Reports on the County Sediment Removal Plan

Mary Barrie of Friends of Hahamongna provided an excellent summary of the presentation and discussion on Arroyo_Seco_News: Postfire sediment removal in Hahamongna.

Lori Paul added to the discussion there with another interesting post: FYI: Massive Post-Station Fire Excavation in Hahamongna Watershed Park.


HWPAC Resolution


The County's Plan

  • Remove 1,671,000 cubic yards of sediment

  • Construction to begin September 2011

  • Estimated 3 years to complete

  • 300-400 truck loads per day

  • Work Season: May - December

  • Working Days: Monday – Friday

  • Working Hours: 7:30am – 5:00pm

  • Sediment will be hauled to Manning Pit SPS and Azusa Land Reclamation

  • Excavation Area: 50 acres

  • Permanent Road

  • Willow Tree Removal (permanent): 15 acres

  • Native plants include Alder Woodland, Alluvial Fan Sage, Black Willow Series, and Coastal Live Oak Woodland

  • Preliminary Cost: $35 million

2010: County Announces Habitat Removal Program at Hahamongna as "Emergency"

December 3, 2010 - Officials of the County of Los Angeles Department of Public Works unveiled their proposal to remove 1.6 million cubic feet of sediment from the Hahamongna basin and permanently scar fifty acres of prime habitat just north of Devil's Gate Dam to a meeting of the Hahamongna Watershed Park Advisory Committee Tuesday night.

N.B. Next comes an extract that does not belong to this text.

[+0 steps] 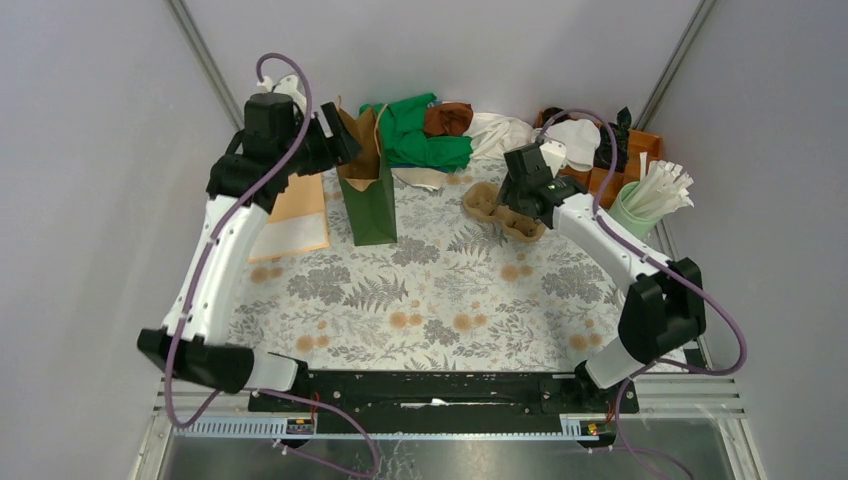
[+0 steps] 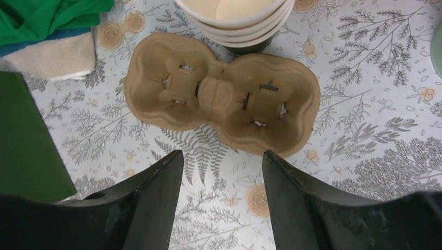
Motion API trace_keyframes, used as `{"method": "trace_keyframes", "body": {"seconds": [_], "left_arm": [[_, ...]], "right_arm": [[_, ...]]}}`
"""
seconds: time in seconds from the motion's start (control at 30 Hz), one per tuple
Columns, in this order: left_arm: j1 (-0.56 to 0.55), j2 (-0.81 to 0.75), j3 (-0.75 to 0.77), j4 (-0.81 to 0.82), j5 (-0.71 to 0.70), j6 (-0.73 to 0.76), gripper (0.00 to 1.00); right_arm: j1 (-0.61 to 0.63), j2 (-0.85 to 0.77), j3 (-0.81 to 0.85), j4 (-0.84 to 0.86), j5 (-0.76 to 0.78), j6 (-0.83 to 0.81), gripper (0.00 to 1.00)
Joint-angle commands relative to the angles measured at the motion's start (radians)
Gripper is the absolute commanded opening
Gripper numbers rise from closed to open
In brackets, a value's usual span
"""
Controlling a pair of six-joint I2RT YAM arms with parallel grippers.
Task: Pack the takeout coffee
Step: Move the takeout bag to the center of the board, then move the cup tray to the center of the board.
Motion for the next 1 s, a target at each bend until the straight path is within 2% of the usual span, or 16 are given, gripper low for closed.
{"method": "trace_keyframes", "body": {"seconds": [0.0, 0.2, 0.37, 0.6, 0.97], "left_arm": [[-0.201, -0.113, -0.036, 0.021, -0.031, -0.002, 0.77], [-0.427, -0.226, -0.304, 0.222, -0.075, -0.077, 0.72], [-0.532, -0.276, -0.465, 0.312, -0.109, -0.093, 0.76], [-0.56, -0.43, -0.678, 0.435, -0.077, -0.099, 0.86], [-0.56, -0.561, -0.758, 0.315, -0.142, -0.099, 0.88]], "right_arm": [[-0.009, 0.064, 0.003, 0.077, 0.074, 0.037, 0.64], [-0.011, 0.156, 0.021, 0.113, 0.098, 0.065, 0.66], [-0.011, 0.228, 0.041, 0.13, 0.142, 0.094, 0.73], [-0.011, 0.313, 0.066, 0.167, 0.175, 0.104, 0.71], [-0.011, 0.408, 0.117, 0.203, 0.157, 0.091, 0.77]]}}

The County intends to proceed with the plan beginning next September without conducting any environment review of the projects impacts or of more sensible and sensitive alternatives.

It's hard to overstate how big and potentially devastating the County's Devil's Gate sediment removal project is. To give some perspective, the massive rehabilitation of the dam that occurred in the 1990s cost $9 million, while the sediment project is now estimated to cost $35 million, almost four times more. The fifty acres that will be permanently scarred according to the County plan represent the most precious and environmentally-sensitive zone in our region's most important natural resource.

The basic problem is that the County has failed to have an effective reservoir management program in place for many decades. While a million cubic yards have flowed into the basin after the Station fire, most of the other five million cubic yards have been there since the great flood of 1938. There has been no sediment removal in the basin since 1994, and then it was a project only one tenth the size of the current proposal. Waiting for an emergency is not an effective management strategy, and the cost and consequences of the current proposal make that clear.

The dam rehabilitation of 1996-97 dramatically changed basin management. A key element of that project was to reconfigure and expand the size of the spillway to make it four times larger than before. The intent was to accommodate a smaller reservoir pool than the original 1920 dam design and to accelerate early release of flood water. Instead of removing millions of cubic yards of sediment in the 90s, the County engineers chose to expand the spillway. The County's current proposal seems to call the wisdom of that design into question.

There are other ways to manage the basin in a more environmentally sensitive manner, but the County does not seem to have taken them seriously. An ongoing program of sediment removal and using flood flows to remove sediment can effectively manage the flood basin and preserve habitat. An environmental review would have forced that consideration of alternatives, but the County's emergency declaration will deny us that.

Pasadena, La Cañada Flintridge and Altadena all have a great deal at stake and need to take the lead in insisting that the County develop a more environmentally sensitive plan. This should be a widely discussed issue in the upcoming municipal elections in Pasadena and La Cañada . Only public pressure and regulatory hammers can ensure a more sensible and sensitive management plan.

Imagine if we had $35 million to restore the Arroyo's ecosystem rather than destroy it!